The expected result is an exact restatement of the data, free of pictures.

Stored dataset items
=== Section Start ===

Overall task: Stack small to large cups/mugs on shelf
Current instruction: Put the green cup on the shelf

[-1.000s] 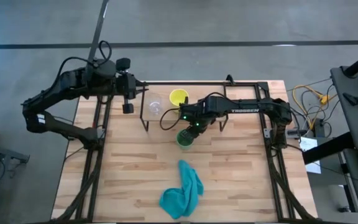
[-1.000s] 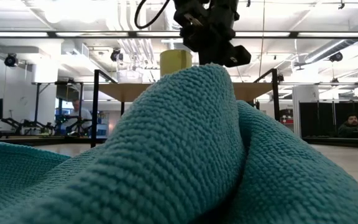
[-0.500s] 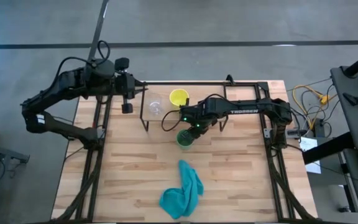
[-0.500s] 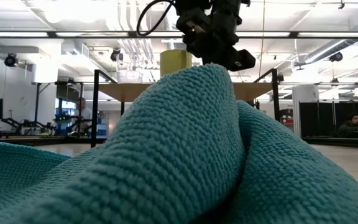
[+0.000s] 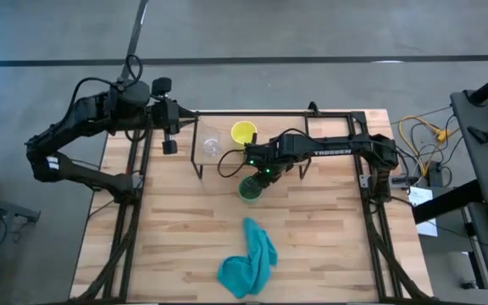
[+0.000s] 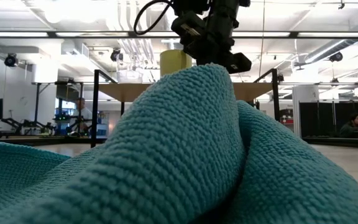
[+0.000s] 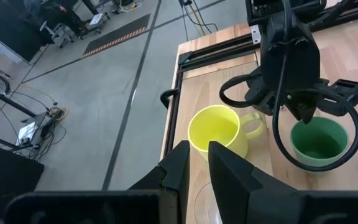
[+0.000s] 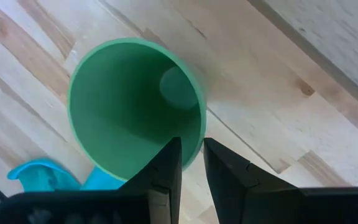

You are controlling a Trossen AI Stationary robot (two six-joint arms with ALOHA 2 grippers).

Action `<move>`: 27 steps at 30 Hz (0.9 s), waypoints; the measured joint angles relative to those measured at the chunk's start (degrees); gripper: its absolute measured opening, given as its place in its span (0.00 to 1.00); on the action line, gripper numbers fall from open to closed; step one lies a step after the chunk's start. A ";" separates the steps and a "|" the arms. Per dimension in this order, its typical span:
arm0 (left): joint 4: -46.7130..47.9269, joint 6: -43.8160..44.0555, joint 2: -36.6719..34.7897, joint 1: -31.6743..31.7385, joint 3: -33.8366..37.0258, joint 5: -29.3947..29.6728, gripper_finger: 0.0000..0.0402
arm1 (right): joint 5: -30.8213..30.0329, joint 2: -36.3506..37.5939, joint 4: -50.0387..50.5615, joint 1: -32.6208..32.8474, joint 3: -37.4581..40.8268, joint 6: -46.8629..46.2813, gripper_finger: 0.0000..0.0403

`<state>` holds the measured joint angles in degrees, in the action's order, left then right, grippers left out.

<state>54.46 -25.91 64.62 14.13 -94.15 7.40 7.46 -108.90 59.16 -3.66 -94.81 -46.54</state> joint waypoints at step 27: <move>0.01 -0.55 -0.07 0.00 0.00 0.76 0.11 | -0.17 0.01 -2.73 0.04 3.27 6.18 0.03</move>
<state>54.47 -26.46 64.55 14.13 -94.15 8.16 7.29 -108.89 56.43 -3.62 -91.55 -40.36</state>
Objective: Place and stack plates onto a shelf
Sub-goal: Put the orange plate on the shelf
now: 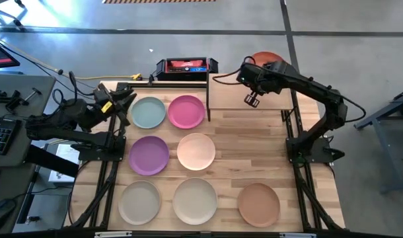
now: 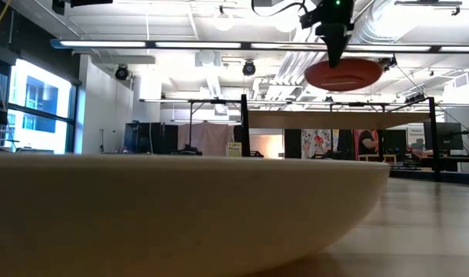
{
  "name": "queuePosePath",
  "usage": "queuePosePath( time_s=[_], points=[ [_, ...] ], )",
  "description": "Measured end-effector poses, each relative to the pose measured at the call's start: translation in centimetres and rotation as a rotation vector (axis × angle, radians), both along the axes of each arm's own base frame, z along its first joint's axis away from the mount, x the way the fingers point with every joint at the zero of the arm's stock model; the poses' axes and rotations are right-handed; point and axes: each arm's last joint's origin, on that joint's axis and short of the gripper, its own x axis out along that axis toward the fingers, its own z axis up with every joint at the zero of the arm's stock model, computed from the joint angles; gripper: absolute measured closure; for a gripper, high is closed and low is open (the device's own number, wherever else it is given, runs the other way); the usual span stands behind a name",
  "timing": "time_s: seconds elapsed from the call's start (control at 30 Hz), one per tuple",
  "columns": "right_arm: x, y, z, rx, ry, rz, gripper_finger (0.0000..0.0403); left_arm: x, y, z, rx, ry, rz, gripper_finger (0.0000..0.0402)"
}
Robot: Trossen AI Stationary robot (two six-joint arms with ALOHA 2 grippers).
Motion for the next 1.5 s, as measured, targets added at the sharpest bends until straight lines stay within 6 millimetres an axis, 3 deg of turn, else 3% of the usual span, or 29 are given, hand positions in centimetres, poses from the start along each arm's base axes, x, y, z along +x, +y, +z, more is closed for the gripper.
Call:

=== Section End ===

▶ **Response to this task**:
Overall task: Stack small to large cups/mugs on shelf
Current instruction: Put the green cup on the shelf

[-1.000s] 
[-1.000s] 
[-0.500s] 
[-0.500s] 
[+0.000s] 
[+0.000s] 
[+0.000s] 
[+0.000s] 

You are controlling a Trossen AI Stationary robot (two six-joint arms with ALOHA 2 grippers).

Action `<move>`: 27 steps at 30 Hz (0.9 s), waypoints; the measured joint angles relative to those measured at the chunk's start (degrees); gripper: its absolute measured opening, given as its place in its span (0.00 to 1.00); on the action line, gripper numbers fall from open to closed; step one lies a step after the chunk's start. A ";" separates the steps and a "|" the arms. Per dimension in this order, its typical span:
arm0 (left): joint 4: -46.7130..47.9269, joint 6: -43.8160..44.0555, joint 2: -36.6719..34.7897, joint 1: -31.6743..31.7385, joint 3: -33.8366..37.0258, joint 5: -29.3947..29.6728, gripper_finger: 0.0000..0.0402
arm1 (right): joint 5: -30.8213..30.0329, joint 2: -36.3506..37.5939, joint 4: -50.0387..50.5615, joint 1: -32.6208..32.8474, joint 3: -37.4581..40.8268, joint 6: -46.8629..46.2813, gripper_finger: 0.0000..0.0403

`<state>` holds the measured joint angles in degrees, in the action's order, left then right, grippers left out.

<state>54.46 -25.91 64.62 14.13 -94.15 7.40 7.46 -108.90 59.16 -3.66 -94.81 -46.54</state> joint waypoints at step 27: <move>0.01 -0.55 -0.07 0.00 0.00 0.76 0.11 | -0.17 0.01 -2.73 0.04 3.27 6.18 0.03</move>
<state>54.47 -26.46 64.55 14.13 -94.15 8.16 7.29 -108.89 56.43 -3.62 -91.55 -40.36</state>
Objective: Place and stack plates onto a shelf
Sub-goal: Put the orange plate on the shelf
now: 
now: 
{
  "name": "queuePosePath",
  "usage": "queuePosePath( time_s=[_], points=[ [_, ...] ], )",
  "description": "Measured end-effector poses, each relative to the pose measured at the call's start: translation in centimetres and rotation as a rotation vector (axis × angle, radians), both along the axes of each arm's own base frame, z along its first joint's axis away from the mount, x the way the fingers point with every joint at the zero of the arm's stock model; the poses' axes and rotations are right-handed; point and axes: each arm's last joint's origin, on that joint's axis and short of the gripper, its own x axis out along that axis toward the fingers, its own z axis up with every joint at the zero of the arm's stock model, computed from the joint angles; gripper: absolute measured closure; for a gripper, high is closed and low is open (the device's own number, wherever else it is given, runs the other way); the usual span stands behind a name",
  "timing": "time_s: seconds elapsed from the call's start (control at 30 Hz), one per tuple",
  "columns": "right_arm: x, y, z, rx, ry, rz, gripper_finger (0.0000..0.0403); left_arm: x, y, z, rx, ry, rz, gripper_finger (0.0000..0.0402)"
}
Robot: Trossen AI Stationary robot (two six-joint arms with ALOHA 2 grippers).
Motion for the next 1.5 s, as measured, targets added at the sharpest bends until straight lines stay within 6 millimetres an axis, 3 deg of turn, else 3% of the usual span, or 29 are given, hand positions in centimetres, poses from the start along each arm's base axes, x, y, z along +x, +y, +z, more is closed for the gripper.
Call:

The exercise requires nothing more.